■ TASK BRIEF ■
What you return should be the lines from the one with "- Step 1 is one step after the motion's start" through the one with "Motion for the" in the data below, reproduced exactly with both ends, and no pictures at all.

■ GIVEN DATA ■

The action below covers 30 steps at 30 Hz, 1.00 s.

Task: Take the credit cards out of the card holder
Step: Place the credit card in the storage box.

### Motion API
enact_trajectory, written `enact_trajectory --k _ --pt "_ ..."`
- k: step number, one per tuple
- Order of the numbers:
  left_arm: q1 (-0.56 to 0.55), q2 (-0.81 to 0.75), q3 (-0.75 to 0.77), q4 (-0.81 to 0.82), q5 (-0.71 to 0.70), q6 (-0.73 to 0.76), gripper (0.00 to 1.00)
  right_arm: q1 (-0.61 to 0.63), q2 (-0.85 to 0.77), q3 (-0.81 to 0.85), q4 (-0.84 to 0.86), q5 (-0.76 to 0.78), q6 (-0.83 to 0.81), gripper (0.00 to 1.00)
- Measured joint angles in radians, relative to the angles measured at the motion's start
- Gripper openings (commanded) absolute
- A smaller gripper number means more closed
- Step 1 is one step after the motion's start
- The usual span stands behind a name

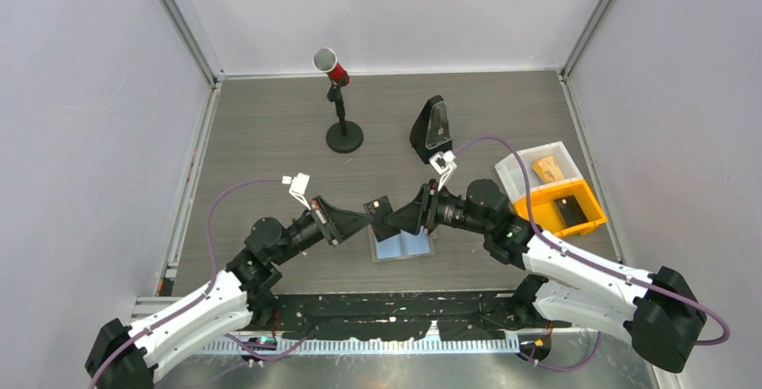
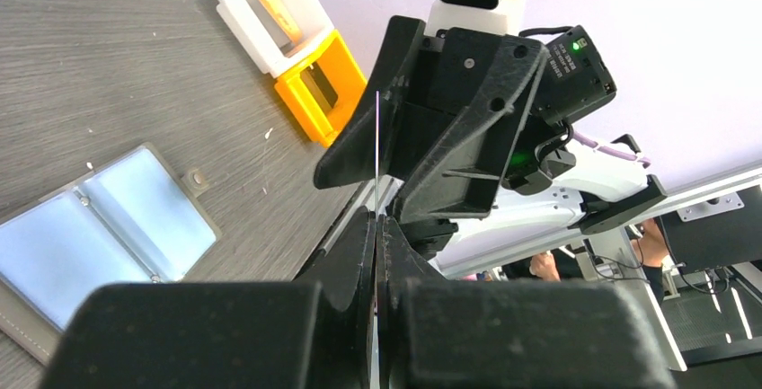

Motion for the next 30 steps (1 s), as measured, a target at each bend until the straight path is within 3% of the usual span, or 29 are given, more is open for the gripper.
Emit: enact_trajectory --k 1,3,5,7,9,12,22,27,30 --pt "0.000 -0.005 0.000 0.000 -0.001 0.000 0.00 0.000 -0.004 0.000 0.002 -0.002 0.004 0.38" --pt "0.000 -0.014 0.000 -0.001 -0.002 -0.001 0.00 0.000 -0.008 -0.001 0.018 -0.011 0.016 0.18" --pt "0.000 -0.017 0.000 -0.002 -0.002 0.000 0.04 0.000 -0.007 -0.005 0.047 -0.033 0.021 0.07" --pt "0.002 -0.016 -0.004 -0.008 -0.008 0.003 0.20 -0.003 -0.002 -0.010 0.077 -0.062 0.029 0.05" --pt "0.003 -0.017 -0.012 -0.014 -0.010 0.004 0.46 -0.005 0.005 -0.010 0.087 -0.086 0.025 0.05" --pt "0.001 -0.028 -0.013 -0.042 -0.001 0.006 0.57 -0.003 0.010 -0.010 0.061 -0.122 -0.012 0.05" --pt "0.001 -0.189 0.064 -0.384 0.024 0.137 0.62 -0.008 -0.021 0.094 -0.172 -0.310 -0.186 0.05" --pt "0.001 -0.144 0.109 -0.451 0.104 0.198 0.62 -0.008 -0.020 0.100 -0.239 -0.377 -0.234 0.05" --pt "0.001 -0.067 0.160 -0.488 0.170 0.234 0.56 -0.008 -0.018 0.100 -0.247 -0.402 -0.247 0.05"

■ RESPONSE TO THIS TASK ■
- Step 1 is one step after the motion's start
- The usual span stands behind a name


Motion for the next 30 steps (1 s), as measured, a target at each bend until the straight path is within 3% of the usual span, or 29 are given, more is open for the gripper.

That completes the output.